At a distance of 53 million light-years, it is one of the closer members of the Fornax Cluster. It has a magnitude of 10.8, which makes NGC 1387 one of the brighter galaxies in the Fornax Cluster and it is 60 000 light-years across. It is only 12 arcminutes from the central galaxy NGC 1399, which makes it one of the closest galaxies to NGC 1399.

NGC 1387 is an early-type galaxy with a Hubble classification of (R')SAB(s)0. It has a clear, normal-looking non-ansae type bar embedded in a very extensive envelope, which is structureless except for the bar. Observations in 2006 discovered a large nuclear ring around NGC 1387, in a bulge-subtracted 2.2 micron image. Despite their name, early-type galaxies are much older than spiral galaxies, and mostly comprise old, red-colored stars. Very little star formation occurs in these galaxies; the lack of star formation in elliptical galaxies appears to start at the center and then slowly propagates outward. This is an early-type lenticular galaxy, with similar nature to early-type elliptical galaxies.

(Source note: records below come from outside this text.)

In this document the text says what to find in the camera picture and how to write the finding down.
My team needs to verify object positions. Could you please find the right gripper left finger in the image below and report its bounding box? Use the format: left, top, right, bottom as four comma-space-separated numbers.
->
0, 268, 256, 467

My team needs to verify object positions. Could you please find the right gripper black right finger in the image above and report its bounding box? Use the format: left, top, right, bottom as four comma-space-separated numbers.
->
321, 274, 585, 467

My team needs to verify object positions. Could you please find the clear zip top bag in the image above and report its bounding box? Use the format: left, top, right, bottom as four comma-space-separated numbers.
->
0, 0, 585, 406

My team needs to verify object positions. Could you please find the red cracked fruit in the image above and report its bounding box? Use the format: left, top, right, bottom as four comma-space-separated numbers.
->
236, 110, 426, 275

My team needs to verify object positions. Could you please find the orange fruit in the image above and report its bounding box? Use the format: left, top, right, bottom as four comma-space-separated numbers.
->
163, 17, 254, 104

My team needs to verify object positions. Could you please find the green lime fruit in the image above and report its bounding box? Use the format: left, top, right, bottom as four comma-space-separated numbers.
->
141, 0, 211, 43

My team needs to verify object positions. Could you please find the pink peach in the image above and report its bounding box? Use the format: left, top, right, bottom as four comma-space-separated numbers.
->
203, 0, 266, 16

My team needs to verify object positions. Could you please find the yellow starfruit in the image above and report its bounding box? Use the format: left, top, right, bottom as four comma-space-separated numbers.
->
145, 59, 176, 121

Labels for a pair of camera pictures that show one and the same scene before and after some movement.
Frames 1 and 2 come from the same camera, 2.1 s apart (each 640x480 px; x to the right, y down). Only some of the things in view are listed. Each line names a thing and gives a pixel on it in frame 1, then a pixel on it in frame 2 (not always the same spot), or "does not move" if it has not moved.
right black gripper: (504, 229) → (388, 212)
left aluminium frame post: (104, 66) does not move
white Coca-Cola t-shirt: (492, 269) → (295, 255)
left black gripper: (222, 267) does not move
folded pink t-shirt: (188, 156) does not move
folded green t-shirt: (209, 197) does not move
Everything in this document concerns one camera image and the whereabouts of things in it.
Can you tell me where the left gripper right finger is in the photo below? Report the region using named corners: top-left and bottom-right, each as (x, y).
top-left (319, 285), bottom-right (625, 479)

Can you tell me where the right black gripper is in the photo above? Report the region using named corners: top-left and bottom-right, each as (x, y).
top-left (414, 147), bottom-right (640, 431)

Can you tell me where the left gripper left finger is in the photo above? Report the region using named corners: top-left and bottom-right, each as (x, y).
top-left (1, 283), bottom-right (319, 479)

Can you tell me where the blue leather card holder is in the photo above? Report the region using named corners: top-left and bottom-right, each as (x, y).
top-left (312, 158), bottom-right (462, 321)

NGC 1387 is rich with globular clusters, with an estimated number of clusters of 390 ± 27. However, unlike similar galaxies NGC 1374 and NGC 1379, which have an almost equal number of blue and red globular clusters, NGC 1387's globular cluster system is mostly composed of red globular clusters, with only a small fraction of blue globular clusters. This may be caused by gravitational interactions with the massive central galaxy NGC 1399, which probably stripped off most of the globular clusters from NGC 1387. The globular clusters of NGC 1387, like globulars in NGC 1379 and NGC 1374, did not show any evidence of multiple populations.